• [What is required]:
Only one span of the listing below is wanted: the lines from the one with "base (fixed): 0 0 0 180" through the one with "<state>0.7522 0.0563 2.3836", reproduced exactly, both ends kept.
--- The records ---
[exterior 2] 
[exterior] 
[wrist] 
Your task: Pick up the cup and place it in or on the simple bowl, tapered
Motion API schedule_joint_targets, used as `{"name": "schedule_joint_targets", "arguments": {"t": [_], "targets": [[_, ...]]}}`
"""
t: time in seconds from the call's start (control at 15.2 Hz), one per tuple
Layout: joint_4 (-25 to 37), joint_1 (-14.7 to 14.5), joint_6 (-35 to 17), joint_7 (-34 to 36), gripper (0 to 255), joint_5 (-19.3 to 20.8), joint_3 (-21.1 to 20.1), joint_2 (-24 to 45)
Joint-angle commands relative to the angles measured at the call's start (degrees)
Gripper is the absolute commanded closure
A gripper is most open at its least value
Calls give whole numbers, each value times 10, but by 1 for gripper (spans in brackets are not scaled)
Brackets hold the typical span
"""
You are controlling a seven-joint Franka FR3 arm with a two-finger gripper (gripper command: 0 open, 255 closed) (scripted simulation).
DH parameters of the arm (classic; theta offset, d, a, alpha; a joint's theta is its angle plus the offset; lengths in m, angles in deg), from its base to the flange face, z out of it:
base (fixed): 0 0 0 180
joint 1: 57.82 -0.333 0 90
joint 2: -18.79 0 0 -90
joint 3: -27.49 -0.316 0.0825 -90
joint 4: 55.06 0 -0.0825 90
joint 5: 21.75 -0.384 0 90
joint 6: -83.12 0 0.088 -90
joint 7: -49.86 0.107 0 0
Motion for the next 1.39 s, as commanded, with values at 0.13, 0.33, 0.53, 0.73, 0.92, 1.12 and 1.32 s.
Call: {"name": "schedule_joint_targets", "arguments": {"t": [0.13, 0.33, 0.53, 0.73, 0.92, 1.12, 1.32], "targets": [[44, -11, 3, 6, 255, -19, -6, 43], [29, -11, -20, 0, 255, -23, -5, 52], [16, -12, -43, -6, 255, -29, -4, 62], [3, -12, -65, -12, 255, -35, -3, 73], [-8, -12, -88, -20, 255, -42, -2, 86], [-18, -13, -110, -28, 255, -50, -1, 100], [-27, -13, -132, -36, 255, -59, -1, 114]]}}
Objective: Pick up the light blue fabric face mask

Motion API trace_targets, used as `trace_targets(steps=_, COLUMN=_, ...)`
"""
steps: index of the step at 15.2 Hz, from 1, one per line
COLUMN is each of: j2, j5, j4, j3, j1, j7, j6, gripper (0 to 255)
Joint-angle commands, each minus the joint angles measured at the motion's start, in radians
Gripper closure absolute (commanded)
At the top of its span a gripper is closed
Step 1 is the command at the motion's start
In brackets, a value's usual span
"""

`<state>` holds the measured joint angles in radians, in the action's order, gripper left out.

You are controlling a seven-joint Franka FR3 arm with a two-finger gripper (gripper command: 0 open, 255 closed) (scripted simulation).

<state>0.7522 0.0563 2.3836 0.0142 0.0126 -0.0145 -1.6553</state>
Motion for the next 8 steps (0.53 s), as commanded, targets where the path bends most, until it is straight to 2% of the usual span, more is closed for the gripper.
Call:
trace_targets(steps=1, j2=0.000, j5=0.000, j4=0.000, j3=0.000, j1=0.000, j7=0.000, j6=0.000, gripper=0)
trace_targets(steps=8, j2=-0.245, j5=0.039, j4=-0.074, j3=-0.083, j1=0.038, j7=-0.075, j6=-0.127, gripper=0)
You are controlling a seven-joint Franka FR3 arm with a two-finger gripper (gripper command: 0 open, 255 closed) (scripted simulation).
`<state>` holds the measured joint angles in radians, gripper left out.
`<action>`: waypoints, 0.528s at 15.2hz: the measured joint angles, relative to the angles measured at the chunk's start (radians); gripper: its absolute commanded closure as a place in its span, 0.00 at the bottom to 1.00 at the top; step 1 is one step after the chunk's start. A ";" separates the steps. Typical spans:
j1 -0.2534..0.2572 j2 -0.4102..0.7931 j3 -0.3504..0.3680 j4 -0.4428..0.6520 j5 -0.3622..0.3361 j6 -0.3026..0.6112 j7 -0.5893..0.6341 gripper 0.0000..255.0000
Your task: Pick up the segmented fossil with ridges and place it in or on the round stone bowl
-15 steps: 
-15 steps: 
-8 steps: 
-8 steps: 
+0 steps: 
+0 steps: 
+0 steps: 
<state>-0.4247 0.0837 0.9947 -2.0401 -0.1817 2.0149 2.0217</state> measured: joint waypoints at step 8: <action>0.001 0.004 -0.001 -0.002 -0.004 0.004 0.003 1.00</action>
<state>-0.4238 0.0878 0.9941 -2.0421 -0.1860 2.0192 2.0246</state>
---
• [Written solution]:
base (fixed): 0 0 0 180
joint 1: 57.82 -0.333 0 90
joint 2: -18.79 0 0 -90
joint 3: -27.49 -0.316 0.0825 -90
joint 4: 55.06 0 -0.0825 90
joint 5: 21.75 -0.384 0 90
joint 6: -83.12 0 0.088 -90
joint 7: -49.86 0.107 0 0
Motion for the next 1.39 s, as commanded, with values at 0.13, 0.33, 0.53, 0.73, 0.92, 1.12 and 1.32 s.
Call: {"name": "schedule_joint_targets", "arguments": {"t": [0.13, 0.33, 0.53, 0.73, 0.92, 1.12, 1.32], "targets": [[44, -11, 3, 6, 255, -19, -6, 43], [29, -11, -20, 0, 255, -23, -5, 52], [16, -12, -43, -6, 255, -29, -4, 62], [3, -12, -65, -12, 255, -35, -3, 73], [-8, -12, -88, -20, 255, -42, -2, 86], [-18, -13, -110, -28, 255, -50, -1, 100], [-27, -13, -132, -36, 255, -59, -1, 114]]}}
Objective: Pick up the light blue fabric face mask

Motion API trace_targets, used as `trace_targets(steps=_, COLUMN=_, ...)`
"""
steps: index of the step at 15.2 Hz, from 1, one per line
COLUMN is each of: j2, j5, j4, j3, j1, j7, j6, gripper (0 to 255)
Joint-angle commands, each minus the joint angles measured at the motion's start, in radians
Gripper closure absolute (commanded)
At the top of its span a gripper is closed
Step 1 is the command at the motion's start
In brackets, a value's usual span
"""

`<state>` holds the measured joint angles in radians, in the action's order, gripper left out.

You are controlling a seven-joint Franka FR3 arm with a two-finger gripper (gripper command: 0 open, 255 closed) (scripted simulation).

<state>0.7522 0.0563 2.3836 0.0142 0.0126 -0.0145 -1.6553</state>

This answer is complete as written.